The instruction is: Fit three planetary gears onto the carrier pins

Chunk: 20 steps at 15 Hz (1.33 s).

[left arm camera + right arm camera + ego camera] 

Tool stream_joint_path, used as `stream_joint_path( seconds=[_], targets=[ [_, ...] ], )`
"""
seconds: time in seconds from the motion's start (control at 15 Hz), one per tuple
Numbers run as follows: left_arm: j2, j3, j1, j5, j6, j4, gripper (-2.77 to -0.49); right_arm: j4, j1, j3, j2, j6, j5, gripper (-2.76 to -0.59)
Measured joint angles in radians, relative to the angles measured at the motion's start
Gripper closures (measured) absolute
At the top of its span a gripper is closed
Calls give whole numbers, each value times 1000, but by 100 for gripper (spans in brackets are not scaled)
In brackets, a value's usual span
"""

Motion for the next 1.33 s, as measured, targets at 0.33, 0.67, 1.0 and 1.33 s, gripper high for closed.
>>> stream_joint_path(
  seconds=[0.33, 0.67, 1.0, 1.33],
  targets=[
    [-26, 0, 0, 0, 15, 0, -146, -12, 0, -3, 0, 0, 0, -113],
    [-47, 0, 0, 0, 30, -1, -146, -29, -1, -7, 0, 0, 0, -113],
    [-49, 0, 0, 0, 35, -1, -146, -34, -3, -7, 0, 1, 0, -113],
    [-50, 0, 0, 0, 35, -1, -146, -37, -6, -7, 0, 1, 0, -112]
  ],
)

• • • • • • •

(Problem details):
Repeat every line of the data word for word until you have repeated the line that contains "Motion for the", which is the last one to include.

(Worked solution):
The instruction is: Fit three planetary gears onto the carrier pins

Chunk: 20 steps at 15 Hz (1.33 s).

[left arm camera + right arm camera + ego camera] 

Tool stream_joint_path, used as `stream_joint_path( seconds=[_], targets=[ [_, ...] ], )`
"""
seconds: time in seconds from the motion's start (control at 15 Hz), one per tuple
Numbers run as follows: left_arm: j2, j3, j1, j5, j6, j4, gripper (-2.77 to -0.49); right_arm: j4, j1, j3, j2, j6, j5, gripper (-2.76 to -0.59)
Measured joint angles in radians, relative to the angles measured at the motion's start
Gripper closures (measured) absolute
At the top of its span a gripper is closed
Calls give whole numbers, each value times 1000, but by 100 for gripper (spans in brackets are not scaled)
In brackets, a value's usual span
"""

Motion for the next 1.33 s, as measured, targets at 0.33, 0.67, 1.0 and 1.33 s, gripper high for closed.

No further output is expected for this exercise.